Java Network Programming (3rd ed) [Electronic resources] نسخه متنی

15.3 Reading the Header

HTTP servers provide a substantial
amount of information in the header that precedes each response. For
example, here's a typical HTTP header returned by an
Apache web server:

HTTP/1.1 200 OK
Date: Mon, 18 Oct 1999 20:06:48 GMT
Server: Apache/1.3.4 (Unix) PHP/3.0.6 mod_perl/1.17
Last-Modified: Mon, 18 Oct 1999 12:58:21 GMT
ETag: "1e05f2-89bb-380b196d"
Accept-Ranges: bytes
Content-Length: 35259
Connection: close
Content-Type: text/html

There's a lot of information there. In general, an
HTTP header may include the content type of the requested document,
the length of the document in bytes, the character set in which the
content is encoded, the date and time, the date the content expires,
and the date the content was last modified. However, the information
depends on the server; some servers send all this information for
each request, others send some information, and a few
don't send anything. The methods of this section
allow you to query a
URLConnection to find out what metadata the server
has provided.

Aside from HTTP, very few protocols use MIME headers (and technically
speaking, even the HTTP header isn't actually a MIME
header; it just looks a lot like one). When writing your own subclass
of URLConnection, it is often necessary to
override these methods so that they return sensible values. The most
important piece of information you may be lacking is the MIME content
type. URLConnection provides some utility methods
that guess the data's content type based on its
filename or the first few bytes of the data itself.

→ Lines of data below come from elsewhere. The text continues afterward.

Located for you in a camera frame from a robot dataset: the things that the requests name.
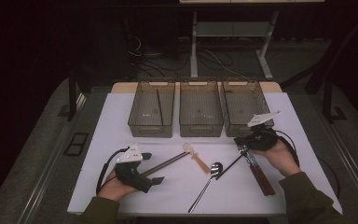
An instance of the wooden handle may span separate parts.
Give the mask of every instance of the wooden handle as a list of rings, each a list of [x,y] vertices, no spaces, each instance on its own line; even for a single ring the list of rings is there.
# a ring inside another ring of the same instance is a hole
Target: wooden handle
[[[196,160],[196,162],[199,164],[199,166],[202,168],[202,170],[206,173],[209,174],[211,172],[211,168],[209,168],[209,166],[207,166],[205,164],[205,162],[203,162],[199,156],[197,156],[197,153],[193,154],[193,156],[191,157],[194,160]]]
[[[255,176],[255,180],[257,181],[258,186],[260,186],[261,191],[263,191],[263,194],[265,196],[274,195],[275,190],[269,183],[269,180],[266,178],[260,167],[255,167],[252,164],[250,164],[249,167],[251,168],[251,171]]]

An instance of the dark sleeve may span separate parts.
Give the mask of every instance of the dark sleeve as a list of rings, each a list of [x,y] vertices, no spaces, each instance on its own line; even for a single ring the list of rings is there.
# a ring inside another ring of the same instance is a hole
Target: dark sleeve
[[[290,223],[349,223],[334,209],[333,200],[317,190],[304,172],[290,175],[280,184]]]
[[[86,210],[76,218],[74,224],[115,224],[119,206],[120,203],[115,201],[101,197],[93,197]]]

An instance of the metal rod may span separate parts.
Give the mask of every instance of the metal rod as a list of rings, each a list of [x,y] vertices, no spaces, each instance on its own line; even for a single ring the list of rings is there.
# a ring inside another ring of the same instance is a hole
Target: metal rod
[[[159,100],[159,93],[158,90],[157,91],[157,100],[158,100],[158,109],[159,109],[159,114],[160,114],[160,119],[161,119],[161,125],[164,125],[164,119],[162,117],[162,110],[161,110],[161,101]]]
[[[203,193],[205,193],[205,190],[208,188],[209,184],[211,183],[212,177],[209,178],[208,182],[206,183],[205,187],[202,189],[202,192],[200,193],[199,197],[197,197],[196,201],[191,204],[191,207],[188,209],[188,213],[192,213],[194,208],[196,208],[197,204],[199,203]]]
[[[156,171],[158,171],[158,170],[166,167],[167,165],[173,163],[174,161],[177,161],[177,160],[183,158],[187,154],[189,154],[189,152],[182,152],[181,154],[179,154],[179,155],[177,155],[177,156],[175,156],[175,157],[163,162],[162,164],[157,165],[157,166],[151,168],[150,170],[147,170],[147,171],[141,173],[141,175],[143,175],[143,176],[151,175],[151,174],[155,173]]]
[[[218,180],[220,177],[222,177],[222,175],[223,175],[225,172],[227,172],[227,170],[228,170],[229,168],[231,168],[231,166],[234,165],[241,157],[242,157],[242,155],[240,155],[234,162],[232,162],[232,163],[227,167],[227,169],[224,170],[224,171],[222,172],[222,174],[220,174],[220,175],[216,178],[216,180]]]

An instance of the white table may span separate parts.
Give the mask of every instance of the white table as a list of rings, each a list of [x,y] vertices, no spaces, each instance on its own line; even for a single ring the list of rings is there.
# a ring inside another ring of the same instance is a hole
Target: white table
[[[117,150],[138,144],[143,152],[153,154],[151,160],[138,167],[141,173],[183,152],[183,143],[191,143],[200,158],[208,165],[220,161],[228,167],[240,153],[233,138],[182,138],[179,135],[179,93],[175,94],[172,138],[134,138],[127,124],[134,93],[108,94],[95,134],[92,137],[87,157],[76,183],[69,213],[82,213],[91,197],[103,164]],[[334,191],[318,162],[295,110],[286,93],[265,93],[270,111],[281,110],[274,119],[274,129],[290,135],[295,141],[301,169],[308,174],[317,189],[334,200],[334,207],[342,209]],[[268,161],[256,156],[266,177],[275,189],[273,196],[264,196],[245,160],[239,160],[219,180],[213,180],[192,214],[187,212],[209,179],[189,155],[153,173],[149,178],[165,176],[159,186],[148,193],[136,192],[121,202],[122,217],[139,216],[220,216],[220,217],[271,217],[285,214],[283,191],[278,183],[283,176]]]

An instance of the storage bin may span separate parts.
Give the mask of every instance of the storage bin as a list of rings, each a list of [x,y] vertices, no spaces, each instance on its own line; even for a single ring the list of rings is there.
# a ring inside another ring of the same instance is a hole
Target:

15.3.1 Retrieving Specific Header Fields

The first six methods request specific, particularly common fields
from the header. These are:

Content-type

Content-length

Content-encoding

Date

Last-modified

Expires

15.3.1.1 public String getContentType( )

This method returns the MIME content
type of the data. It relies on the web server to send a valid content
type. (In a later section, we'll see how
recalcitrant servers are handled.) It throws no exceptions and
returns null if the content type
isn't available. text/html will
be the most common content type you'll encounter
when connecting to web servers. Other commonly used types include
text/plain, image/gif,
application/xml, and
image/jpeg.

If the content type is some form of text, then this header may also
contain a character set part identifying the
document's character encoding. For example:

Content-type: text/html; charset=UTF-8

Or:

Content-Type: text/xml; charset=iso-2022-jp

In this case, getContentType( ) returns the full
value of the Content-type field, including the character encoding. We
can use this to improve on Example 15-1 by using the
encoding specified in the HTTP header to decode the document, or
ISO-8859-1 (the HTTP default) if no such encoding is specified. If a
nontext type is encountered, an exception is thrown. Example 15-2 demonstrates:

Example 15-2. Download a web page with the correct character set

import java.net.*;
import java.io.*;
public class EncodingAwareSourceViewer {
public static void main (String[] args) {
for (int i = 0; i < args.length; i++) {  
try {
// set default encoding
String encoding = "ISO-8859-1";
URL u = new URL(args[i]);
URLConnection uc = u.openConnection( );
String contentType = uc.getContentType( );
int encodingStart = contentType.indexOf("charset=");
if (encodingStart != -1) {
encoding = contentType.substring(encodingStart+8);
}
InputStream in = new BufferedInputStream(uc.getInputStream( ));   
Reader r = new InputStreamReader(in, encoding);
int c;
while ((c = r.read( )) != -1) {
System.out.print((char) c);
} 
}
catch (MalformedURLException ex) {
System.err.println(args[0] + " is not a parseable URL");
}
catch (IOException ex) {
System.err.println(ex);
}
} //  end if
} // end main
}  // end EncodingAwareSourceViewer

In practice, most servers don't include charset
information in their Content-type headers, so this is of limited use.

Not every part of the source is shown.